A estas alturas tus manos ya se confunden con el manillar, los neumáticos con tus pies y la dinamo hace más complicada la subida, pero no importa porque como dicen por ahí, no hay mal que por bien no venga y sabes que sin esa luz ahora podrías estar firmando tu muerte contra un contenedor, o a saber qué.
Una gota resbala por tu sien y sin querer tu mente automatiza el esfuerzo de tus piernas y, con el piloto automático en on, echa a volar. Los hilvanes de las calles van tejiendo el mapa en tu cabeza; la pescadería por la que pasas está metiendo la mercancía y el olor se pega a tu nariz mientras lo helado de la madrugada hace lo mismo con tus pulmones. Los ojos te lloran y la bufanda se te resbala, pero ya estás llegando.

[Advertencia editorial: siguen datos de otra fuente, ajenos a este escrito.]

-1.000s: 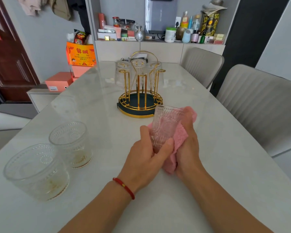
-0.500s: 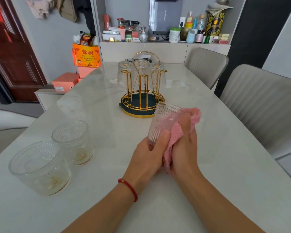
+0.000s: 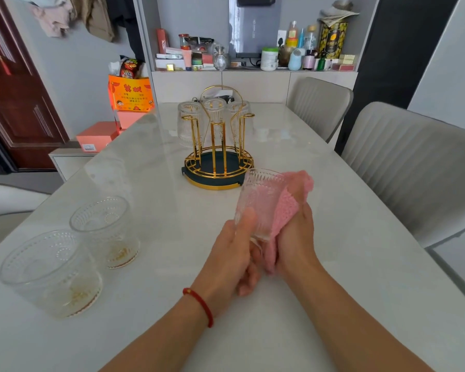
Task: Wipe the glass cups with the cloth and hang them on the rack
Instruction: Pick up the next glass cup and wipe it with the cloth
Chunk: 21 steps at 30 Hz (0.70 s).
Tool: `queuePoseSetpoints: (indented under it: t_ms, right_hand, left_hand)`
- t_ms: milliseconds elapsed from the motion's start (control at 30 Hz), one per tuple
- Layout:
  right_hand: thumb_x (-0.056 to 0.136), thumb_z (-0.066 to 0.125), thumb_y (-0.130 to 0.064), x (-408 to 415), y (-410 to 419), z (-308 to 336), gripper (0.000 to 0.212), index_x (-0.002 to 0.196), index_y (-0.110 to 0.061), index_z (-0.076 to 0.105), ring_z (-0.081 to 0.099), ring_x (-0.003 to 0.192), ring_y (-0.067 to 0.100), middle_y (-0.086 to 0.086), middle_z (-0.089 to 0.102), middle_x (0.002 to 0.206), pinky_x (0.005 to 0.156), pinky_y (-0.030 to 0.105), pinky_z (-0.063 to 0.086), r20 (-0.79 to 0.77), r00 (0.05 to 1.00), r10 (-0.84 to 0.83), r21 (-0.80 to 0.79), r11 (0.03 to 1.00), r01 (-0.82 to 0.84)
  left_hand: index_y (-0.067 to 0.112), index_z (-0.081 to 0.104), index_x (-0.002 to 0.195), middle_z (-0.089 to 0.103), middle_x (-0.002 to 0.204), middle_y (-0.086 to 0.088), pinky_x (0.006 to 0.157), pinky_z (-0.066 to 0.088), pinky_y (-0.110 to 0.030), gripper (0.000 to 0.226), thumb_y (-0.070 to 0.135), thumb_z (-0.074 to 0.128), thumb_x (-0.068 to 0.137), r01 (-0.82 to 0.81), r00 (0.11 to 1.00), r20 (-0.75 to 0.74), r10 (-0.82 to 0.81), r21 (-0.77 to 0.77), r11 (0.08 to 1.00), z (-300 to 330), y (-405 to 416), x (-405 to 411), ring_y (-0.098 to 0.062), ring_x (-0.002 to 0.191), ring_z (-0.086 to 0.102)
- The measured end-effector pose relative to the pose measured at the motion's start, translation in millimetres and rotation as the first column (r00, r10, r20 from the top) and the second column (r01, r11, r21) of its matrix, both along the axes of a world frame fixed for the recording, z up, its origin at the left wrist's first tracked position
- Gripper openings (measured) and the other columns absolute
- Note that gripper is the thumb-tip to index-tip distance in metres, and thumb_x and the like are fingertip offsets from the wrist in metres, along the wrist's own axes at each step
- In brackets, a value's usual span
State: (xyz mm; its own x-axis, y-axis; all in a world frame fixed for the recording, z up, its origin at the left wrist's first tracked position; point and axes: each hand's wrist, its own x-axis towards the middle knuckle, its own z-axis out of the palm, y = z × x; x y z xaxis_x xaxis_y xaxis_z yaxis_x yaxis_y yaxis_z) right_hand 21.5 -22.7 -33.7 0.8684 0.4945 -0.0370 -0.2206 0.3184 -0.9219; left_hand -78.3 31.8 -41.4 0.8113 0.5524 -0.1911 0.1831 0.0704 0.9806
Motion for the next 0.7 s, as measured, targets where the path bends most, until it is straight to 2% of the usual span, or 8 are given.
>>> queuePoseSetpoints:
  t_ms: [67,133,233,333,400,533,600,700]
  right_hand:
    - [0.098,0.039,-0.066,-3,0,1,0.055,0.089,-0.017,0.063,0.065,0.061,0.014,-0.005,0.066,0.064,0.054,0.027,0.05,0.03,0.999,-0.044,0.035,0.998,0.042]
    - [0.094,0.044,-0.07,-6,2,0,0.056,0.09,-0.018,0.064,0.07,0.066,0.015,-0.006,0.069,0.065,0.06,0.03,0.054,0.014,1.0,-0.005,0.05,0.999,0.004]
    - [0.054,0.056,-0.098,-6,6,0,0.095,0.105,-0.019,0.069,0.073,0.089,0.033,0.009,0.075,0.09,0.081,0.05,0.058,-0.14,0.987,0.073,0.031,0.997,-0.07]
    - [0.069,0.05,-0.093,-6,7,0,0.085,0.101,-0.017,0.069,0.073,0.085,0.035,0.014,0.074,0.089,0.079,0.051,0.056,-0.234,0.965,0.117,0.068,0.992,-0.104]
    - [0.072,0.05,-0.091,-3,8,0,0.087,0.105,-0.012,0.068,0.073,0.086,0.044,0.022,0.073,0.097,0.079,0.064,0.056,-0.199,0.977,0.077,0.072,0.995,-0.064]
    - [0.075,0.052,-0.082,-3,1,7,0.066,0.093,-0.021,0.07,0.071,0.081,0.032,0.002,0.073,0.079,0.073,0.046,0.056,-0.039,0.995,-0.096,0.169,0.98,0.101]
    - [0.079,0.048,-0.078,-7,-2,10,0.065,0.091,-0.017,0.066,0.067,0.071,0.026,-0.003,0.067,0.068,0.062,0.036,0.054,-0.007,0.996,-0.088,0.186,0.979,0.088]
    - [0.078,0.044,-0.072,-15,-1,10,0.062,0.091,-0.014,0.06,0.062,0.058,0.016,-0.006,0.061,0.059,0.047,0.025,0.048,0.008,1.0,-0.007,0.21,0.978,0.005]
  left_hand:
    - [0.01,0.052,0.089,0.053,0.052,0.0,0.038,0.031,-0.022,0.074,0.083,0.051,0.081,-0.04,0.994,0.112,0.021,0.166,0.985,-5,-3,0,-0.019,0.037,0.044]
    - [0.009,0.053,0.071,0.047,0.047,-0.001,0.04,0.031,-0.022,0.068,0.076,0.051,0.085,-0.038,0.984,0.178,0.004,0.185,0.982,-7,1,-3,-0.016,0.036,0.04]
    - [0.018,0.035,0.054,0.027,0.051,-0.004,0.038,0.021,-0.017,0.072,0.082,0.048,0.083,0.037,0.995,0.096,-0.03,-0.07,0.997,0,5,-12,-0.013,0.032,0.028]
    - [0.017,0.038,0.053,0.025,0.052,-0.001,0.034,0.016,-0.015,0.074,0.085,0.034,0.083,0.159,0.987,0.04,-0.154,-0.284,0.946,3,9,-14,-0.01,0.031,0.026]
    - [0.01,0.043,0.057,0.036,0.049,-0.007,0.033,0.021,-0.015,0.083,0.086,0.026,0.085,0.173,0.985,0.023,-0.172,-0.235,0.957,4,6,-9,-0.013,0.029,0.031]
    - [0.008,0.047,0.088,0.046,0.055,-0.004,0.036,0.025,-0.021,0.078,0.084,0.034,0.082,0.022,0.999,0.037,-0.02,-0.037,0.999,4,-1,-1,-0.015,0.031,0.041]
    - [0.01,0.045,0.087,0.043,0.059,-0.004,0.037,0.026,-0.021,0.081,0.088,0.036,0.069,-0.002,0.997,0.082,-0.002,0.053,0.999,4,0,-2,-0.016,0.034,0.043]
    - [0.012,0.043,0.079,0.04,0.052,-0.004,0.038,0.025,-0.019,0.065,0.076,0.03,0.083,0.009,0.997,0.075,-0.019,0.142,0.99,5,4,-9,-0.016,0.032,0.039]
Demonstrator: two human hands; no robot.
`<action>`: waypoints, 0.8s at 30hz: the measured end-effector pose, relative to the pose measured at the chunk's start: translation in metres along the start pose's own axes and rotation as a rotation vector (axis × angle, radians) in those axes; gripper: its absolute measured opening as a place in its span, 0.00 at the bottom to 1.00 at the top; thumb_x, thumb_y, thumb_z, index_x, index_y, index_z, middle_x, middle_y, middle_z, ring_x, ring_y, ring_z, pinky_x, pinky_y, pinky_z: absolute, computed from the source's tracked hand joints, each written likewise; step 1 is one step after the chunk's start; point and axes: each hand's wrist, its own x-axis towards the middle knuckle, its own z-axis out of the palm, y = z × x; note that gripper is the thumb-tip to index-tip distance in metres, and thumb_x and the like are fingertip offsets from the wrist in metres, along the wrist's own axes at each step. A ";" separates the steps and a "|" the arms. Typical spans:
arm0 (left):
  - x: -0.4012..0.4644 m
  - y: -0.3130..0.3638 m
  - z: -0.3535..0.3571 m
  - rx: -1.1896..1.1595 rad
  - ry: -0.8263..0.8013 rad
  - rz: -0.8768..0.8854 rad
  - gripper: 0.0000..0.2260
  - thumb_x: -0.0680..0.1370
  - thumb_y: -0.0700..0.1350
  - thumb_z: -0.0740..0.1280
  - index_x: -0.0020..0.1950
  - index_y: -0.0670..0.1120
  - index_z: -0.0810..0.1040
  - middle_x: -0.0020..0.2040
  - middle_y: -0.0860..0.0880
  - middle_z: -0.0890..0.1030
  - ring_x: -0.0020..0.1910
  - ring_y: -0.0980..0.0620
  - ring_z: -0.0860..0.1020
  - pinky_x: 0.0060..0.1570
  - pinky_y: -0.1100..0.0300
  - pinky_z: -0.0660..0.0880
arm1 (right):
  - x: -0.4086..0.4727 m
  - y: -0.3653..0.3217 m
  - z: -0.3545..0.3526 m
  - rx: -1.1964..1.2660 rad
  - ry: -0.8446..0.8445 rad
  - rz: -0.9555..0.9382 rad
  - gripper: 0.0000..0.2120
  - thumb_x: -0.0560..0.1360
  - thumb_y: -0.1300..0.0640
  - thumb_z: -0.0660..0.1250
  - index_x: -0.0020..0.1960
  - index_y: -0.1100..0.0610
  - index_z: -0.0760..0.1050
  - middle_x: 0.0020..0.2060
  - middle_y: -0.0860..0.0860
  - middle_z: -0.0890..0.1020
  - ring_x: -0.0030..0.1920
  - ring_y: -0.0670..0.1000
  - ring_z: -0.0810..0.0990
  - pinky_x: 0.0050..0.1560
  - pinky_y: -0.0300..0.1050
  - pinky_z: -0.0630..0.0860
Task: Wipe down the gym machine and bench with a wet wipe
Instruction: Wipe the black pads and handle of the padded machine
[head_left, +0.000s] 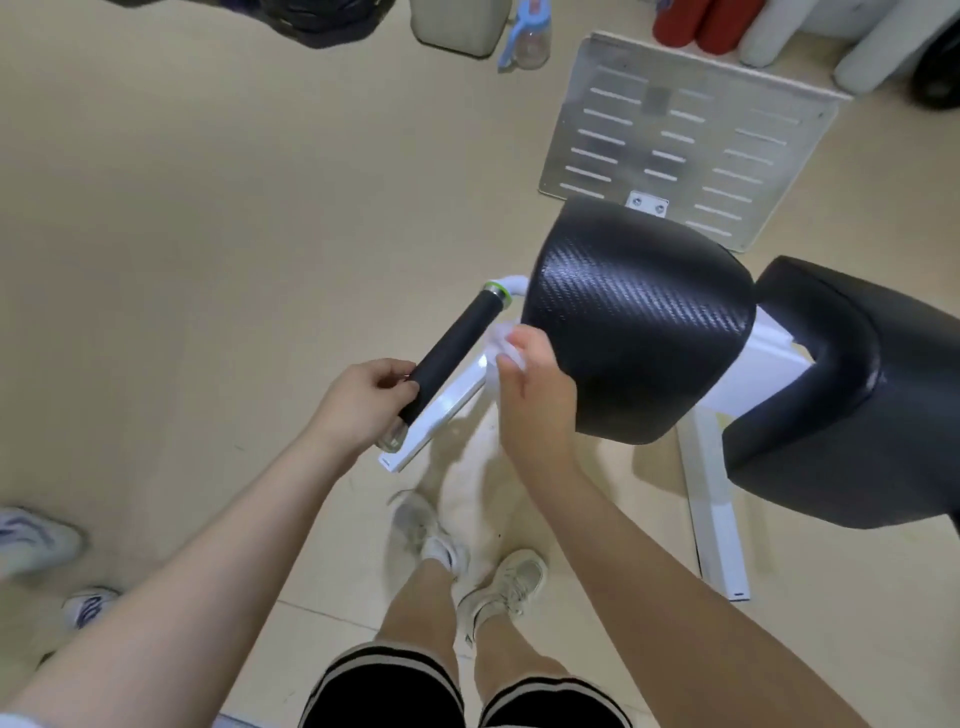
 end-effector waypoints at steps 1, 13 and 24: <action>0.001 0.001 -0.004 -0.020 -0.028 -0.011 0.09 0.78 0.40 0.60 0.50 0.48 0.80 0.44 0.48 0.79 0.35 0.51 0.75 0.30 0.66 0.71 | 0.008 -0.004 0.010 -0.096 -0.010 -0.063 0.11 0.77 0.65 0.56 0.52 0.53 0.73 0.36 0.44 0.72 0.35 0.41 0.70 0.36 0.30 0.65; 0.034 -0.025 -0.043 -0.577 -0.437 -0.283 0.18 0.81 0.46 0.49 0.61 0.41 0.73 0.56 0.44 0.80 0.50 0.50 0.80 0.48 0.59 0.74 | 0.036 0.008 0.055 -0.484 -0.287 -0.076 0.18 0.76 0.68 0.53 0.60 0.54 0.72 0.52 0.40 0.67 0.57 0.42 0.66 0.54 0.30 0.59; 0.047 -0.023 -0.054 -0.524 -0.563 -0.280 0.19 0.81 0.48 0.47 0.62 0.42 0.72 0.57 0.42 0.79 0.56 0.44 0.77 0.63 0.51 0.70 | -0.012 -0.030 0.053 -0.319 -0.074 -0.067 0.16 0.77 0.59 0.54 0.58 0.59 0.76 0.45 0.54 0.79 0.43 0.48 0.75 0.45 0.28 0.64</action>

Las farolas se apagan, deduces que ha empezado a amanecer y parpadeas sin ningún resultado, porque es ese momento del día o de la noche en que el cielo está negro, azul oscuro, azul claro y, en el otro extremo, un poco naranja. Ese momento, precisamente, en que ni las farolas ni el sol alumbran a nadie. Pero no importa, para algo está tu dinamo, que en ese preciso instante ilumina la puerta de tu casa...
Atraviesas el umbral congelado, la ropa se te pega y tu madre, o algo que no aciertas a ver qué es gracias al estado apocalítico de cada uno de tus órganos y miembros, agita un puño y grita algo desde la cocina. Pero no importa, porque acabas de llegar. Y además, ya huele a tostadas.